Ilustrasinya, jika sebelumnya berciuman di muka umum dianggap sebagai kriminal, saat aturan tersebut dihapus, praktis angka kejahatan akan turun. Minimal terkurangi dengan dengan dekriminalisasi atas hal ini. Kedua, kaitannya dengan pembebasan pornografi yang bermanfaat bagi masyarakat dan individu, utamanya dalam menghilangkan tekanan mental –menjadi katarsis bagi individual sexual tensions. Ini sebenarnya argumen yang sangat relatif. Karena bagaimanapun juga, dalam perjalanan sejarah manusia, sexual tensions terbukti tidak akan pernah terbebaskan. Semakin manusia menikmati kebebasan dalam hal ini, dia teradiksi dan menginginkan kebebasan lebih jauh.
Pelampiasan hasrat seksual menjadi tak terkendali dan segala aturan agama akan dimusuhi. Dan sebentar saja, bukan hanya perzinaan yang menjadi bebas, namun kohabitasi, samen leven, homoseksual, dan berbagai bentuk tindakan seksual dengan kekerasan (deviasi seksual) akan mengikutinya. Semua atas justifikasi kebebasan untuk keluar dari tension tersebut.
Akhirnya, apakah ketegangan dan tekanan yang dialami individu dalam masyarakat akan mereda? Agaknya justru sebaliknya yang akan terjadi. Alasan ketiga bahwa secara medis pornografi bisa digunakan sebagai program terapi, sebenarnya bukan bermaksud untuk ‘penyembuhan’. Itu lebih pada menjustifikasi bahwa persepsi yang negatif tentang hubungan seksual itu harus dinilai sebagai tidak benar.

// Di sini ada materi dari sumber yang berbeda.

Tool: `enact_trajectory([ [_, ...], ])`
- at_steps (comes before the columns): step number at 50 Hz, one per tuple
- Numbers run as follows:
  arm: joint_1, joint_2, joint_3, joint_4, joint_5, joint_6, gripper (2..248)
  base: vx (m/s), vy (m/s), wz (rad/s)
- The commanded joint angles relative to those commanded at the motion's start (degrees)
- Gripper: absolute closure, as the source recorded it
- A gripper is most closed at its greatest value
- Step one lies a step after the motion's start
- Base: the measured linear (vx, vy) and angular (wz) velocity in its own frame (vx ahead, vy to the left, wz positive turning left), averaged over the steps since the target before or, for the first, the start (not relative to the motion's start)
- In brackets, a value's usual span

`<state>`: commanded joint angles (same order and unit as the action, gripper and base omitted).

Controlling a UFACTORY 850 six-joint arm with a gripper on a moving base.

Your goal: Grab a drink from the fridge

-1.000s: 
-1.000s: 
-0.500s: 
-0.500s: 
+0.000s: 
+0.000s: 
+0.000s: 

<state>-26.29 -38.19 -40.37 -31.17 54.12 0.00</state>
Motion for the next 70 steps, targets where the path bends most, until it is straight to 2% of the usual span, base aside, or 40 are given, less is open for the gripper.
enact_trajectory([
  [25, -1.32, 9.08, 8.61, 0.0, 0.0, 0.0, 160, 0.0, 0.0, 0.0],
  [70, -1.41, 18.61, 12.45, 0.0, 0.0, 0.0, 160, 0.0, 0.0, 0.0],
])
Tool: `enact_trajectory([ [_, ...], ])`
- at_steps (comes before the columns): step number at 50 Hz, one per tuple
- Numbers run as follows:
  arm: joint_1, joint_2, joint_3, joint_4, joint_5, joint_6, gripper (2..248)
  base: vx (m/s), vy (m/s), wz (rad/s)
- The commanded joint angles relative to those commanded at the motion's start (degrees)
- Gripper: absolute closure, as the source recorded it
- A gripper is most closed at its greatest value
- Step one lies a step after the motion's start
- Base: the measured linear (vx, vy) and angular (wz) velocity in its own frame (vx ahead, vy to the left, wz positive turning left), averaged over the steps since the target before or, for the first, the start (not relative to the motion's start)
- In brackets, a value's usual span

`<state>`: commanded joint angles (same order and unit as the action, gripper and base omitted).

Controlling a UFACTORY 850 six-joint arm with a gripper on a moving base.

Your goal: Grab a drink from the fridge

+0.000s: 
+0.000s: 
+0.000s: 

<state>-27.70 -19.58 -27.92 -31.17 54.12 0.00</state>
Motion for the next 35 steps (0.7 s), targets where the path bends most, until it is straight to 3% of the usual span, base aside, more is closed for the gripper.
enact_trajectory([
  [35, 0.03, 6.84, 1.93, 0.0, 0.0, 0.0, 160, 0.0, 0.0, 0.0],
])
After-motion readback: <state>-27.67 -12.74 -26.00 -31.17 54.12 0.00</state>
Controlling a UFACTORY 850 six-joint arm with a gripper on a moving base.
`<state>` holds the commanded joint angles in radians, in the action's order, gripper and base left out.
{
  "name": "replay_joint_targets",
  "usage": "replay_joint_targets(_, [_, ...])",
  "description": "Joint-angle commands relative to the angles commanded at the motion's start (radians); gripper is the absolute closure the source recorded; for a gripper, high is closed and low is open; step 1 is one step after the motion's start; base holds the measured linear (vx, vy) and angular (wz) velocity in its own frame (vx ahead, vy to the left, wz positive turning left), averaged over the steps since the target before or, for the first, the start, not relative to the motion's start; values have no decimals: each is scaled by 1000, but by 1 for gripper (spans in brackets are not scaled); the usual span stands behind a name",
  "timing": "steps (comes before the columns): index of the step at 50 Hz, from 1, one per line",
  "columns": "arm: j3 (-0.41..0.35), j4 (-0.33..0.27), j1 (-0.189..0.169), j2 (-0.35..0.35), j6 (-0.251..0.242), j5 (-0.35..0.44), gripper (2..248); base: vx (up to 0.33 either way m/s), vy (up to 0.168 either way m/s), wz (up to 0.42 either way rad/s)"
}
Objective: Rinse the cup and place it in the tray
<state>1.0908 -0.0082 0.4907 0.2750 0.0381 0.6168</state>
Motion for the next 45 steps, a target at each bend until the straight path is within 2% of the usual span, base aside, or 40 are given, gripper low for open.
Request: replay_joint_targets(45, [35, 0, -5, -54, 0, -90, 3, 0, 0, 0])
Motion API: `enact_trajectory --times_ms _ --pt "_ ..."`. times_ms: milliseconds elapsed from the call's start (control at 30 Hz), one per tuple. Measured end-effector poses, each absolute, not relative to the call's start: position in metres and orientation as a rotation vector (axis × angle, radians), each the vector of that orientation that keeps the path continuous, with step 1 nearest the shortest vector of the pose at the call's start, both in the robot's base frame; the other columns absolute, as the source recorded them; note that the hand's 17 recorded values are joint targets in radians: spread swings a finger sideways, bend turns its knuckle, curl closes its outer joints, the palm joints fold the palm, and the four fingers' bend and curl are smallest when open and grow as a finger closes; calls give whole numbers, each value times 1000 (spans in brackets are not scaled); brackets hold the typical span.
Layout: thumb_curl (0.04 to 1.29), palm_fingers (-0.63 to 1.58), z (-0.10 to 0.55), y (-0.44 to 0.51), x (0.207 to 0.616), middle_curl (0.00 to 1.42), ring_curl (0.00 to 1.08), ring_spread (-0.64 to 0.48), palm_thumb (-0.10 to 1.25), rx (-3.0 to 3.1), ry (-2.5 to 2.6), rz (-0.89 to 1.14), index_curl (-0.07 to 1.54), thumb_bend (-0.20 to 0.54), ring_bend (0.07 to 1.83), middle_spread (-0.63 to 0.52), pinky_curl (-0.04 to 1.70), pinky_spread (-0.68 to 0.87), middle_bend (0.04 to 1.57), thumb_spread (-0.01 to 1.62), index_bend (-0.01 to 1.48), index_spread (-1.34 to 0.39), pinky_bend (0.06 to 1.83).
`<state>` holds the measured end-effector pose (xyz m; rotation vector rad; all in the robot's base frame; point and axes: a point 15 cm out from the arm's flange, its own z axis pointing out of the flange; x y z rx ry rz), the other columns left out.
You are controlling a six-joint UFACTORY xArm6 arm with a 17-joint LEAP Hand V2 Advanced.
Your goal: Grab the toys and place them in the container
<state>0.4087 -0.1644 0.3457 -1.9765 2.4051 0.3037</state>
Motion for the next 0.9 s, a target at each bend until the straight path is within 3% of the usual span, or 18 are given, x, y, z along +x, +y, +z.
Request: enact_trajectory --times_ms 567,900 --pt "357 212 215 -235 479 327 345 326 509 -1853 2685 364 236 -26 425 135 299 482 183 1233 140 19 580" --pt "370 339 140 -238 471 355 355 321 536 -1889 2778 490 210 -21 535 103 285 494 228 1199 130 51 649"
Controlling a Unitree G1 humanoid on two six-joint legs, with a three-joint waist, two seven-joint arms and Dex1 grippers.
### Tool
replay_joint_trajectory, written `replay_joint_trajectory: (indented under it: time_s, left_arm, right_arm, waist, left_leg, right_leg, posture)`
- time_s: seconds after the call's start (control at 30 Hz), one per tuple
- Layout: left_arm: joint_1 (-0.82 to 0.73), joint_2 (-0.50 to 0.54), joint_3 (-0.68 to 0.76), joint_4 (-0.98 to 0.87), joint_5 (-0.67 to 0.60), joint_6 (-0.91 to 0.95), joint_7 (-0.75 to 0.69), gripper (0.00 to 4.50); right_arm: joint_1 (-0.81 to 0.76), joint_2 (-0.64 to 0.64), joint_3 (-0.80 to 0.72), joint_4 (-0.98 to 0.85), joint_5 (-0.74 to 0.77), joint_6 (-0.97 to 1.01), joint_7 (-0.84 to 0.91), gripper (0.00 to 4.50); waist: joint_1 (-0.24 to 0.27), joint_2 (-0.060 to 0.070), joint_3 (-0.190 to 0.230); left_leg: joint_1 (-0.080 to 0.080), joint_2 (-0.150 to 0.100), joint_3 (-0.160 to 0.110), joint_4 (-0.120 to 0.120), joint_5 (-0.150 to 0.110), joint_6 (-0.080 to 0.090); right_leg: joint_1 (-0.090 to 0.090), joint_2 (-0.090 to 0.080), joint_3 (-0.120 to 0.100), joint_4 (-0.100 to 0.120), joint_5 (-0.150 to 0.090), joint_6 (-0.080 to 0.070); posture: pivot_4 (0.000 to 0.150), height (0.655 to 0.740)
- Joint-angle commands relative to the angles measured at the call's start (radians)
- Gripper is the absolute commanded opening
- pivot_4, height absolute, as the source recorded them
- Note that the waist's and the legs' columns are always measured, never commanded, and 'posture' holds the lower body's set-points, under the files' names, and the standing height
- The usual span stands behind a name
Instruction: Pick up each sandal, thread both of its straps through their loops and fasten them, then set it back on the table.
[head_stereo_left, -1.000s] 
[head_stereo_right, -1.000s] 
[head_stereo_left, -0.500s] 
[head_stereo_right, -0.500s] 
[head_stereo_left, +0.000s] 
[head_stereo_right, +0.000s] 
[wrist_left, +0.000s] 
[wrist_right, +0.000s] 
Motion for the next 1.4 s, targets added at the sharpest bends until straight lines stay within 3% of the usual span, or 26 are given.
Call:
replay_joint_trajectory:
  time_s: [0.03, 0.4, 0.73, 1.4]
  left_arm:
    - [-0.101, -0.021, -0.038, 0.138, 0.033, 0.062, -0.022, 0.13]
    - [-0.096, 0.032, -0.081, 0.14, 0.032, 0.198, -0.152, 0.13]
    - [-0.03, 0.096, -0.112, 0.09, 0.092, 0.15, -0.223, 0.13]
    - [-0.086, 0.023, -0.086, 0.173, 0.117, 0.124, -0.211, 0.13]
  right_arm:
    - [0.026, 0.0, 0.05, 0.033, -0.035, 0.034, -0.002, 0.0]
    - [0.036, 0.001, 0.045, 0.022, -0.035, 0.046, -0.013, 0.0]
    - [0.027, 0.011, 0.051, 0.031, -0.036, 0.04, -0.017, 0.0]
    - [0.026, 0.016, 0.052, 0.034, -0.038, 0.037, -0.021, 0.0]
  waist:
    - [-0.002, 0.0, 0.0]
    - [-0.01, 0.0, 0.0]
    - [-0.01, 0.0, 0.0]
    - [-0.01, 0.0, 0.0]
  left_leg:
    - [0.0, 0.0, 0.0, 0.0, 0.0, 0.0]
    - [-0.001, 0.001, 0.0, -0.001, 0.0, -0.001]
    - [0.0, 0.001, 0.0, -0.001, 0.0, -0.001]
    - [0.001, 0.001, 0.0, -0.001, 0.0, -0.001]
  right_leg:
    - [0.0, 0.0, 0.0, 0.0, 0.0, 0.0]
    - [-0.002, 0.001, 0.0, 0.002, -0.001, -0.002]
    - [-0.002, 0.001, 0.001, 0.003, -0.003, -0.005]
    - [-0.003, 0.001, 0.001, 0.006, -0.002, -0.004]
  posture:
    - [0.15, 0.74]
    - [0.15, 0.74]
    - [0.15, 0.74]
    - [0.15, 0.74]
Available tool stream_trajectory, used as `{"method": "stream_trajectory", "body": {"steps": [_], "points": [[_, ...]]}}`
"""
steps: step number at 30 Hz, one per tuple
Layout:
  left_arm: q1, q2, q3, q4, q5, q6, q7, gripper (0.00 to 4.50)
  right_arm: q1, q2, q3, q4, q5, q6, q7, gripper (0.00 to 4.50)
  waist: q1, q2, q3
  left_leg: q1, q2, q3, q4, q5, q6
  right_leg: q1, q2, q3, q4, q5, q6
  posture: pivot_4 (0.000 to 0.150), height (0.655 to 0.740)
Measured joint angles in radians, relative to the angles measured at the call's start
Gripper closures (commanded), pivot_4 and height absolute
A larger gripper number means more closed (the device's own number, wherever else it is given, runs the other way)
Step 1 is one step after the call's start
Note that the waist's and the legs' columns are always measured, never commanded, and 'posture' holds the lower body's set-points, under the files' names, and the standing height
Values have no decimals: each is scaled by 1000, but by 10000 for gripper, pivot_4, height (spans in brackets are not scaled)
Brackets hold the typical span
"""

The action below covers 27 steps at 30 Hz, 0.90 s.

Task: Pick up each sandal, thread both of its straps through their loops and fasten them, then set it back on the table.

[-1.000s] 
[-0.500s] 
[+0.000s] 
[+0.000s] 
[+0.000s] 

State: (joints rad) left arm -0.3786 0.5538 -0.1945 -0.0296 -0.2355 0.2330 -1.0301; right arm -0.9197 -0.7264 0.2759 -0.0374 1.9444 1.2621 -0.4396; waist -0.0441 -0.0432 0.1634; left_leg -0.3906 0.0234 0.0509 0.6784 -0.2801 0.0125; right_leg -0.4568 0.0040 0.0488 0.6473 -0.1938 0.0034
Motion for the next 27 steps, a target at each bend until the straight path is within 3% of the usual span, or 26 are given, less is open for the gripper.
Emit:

Pelaku kejahatan tidak mendapatkan kesadaran dan perasaan bersalah bahwa yang telah dilakukannya adalah sebuah bentuk kejahatan yang harus disesali dan diinsyafi. Sebaliknya dia akan merasa tenang karena berbagai penyimpangan harus dipersepsi sebagai sesuatu yang tidak menyimpang.
Keempat, soal legalisasi pornografi memberi kontribusi cukup besar bagi pajak, adalah alasan yang terlalu pragmatis, bukan bentuk suatu kreativitas dalam menggali devisa negara. Tidak kreatif karena semua orang akan tahu dan dapat melakukannya. Jangankan hari ini, sejak zaman kuno pun orang sudah mengetahui bahwa bisnis seperti ini mendatangkan banyak keuntungan.
Antroposentris
Pertanyaannya, mengapa argumen defender of pornography yang relatif mudah dibantah itu tetap menuai kemenangan di berbagai negara? Untuk memahaminya, tak bisa dilepaskan dari mainstream pandangan dunia paruh kedua abad lalu, di mana perubahan ideologi manusia dari teosentris ke antroposentris telah mencapai kegemilangannya.Semua itu dimulai dengan ”religion is the opium of the people”-nya Karl Marx, ”the death of god”-nya Niestche, ”religion is a universal human neurosis”-nya Sigmund Freud, dan dalam hukum ada ”the greates happiness”-nya Bentham. Ini adalah era sekuler. Agama menjadi bulan-bulanan dan tertawaan. Agama kemudian disingkirkan dari ruang publik.
Dengan begitu, kita mudah saja memahami mengapa argumen di atas dapat dengan mudah diterima. Bahkan, banyak gerakan feminis yang ikut memperjuangkannya, meski banyak terbukti bahwa wanita pula yang banyak menderita dan jadi korban dalam bisnis pornografi serta revolusi seksual.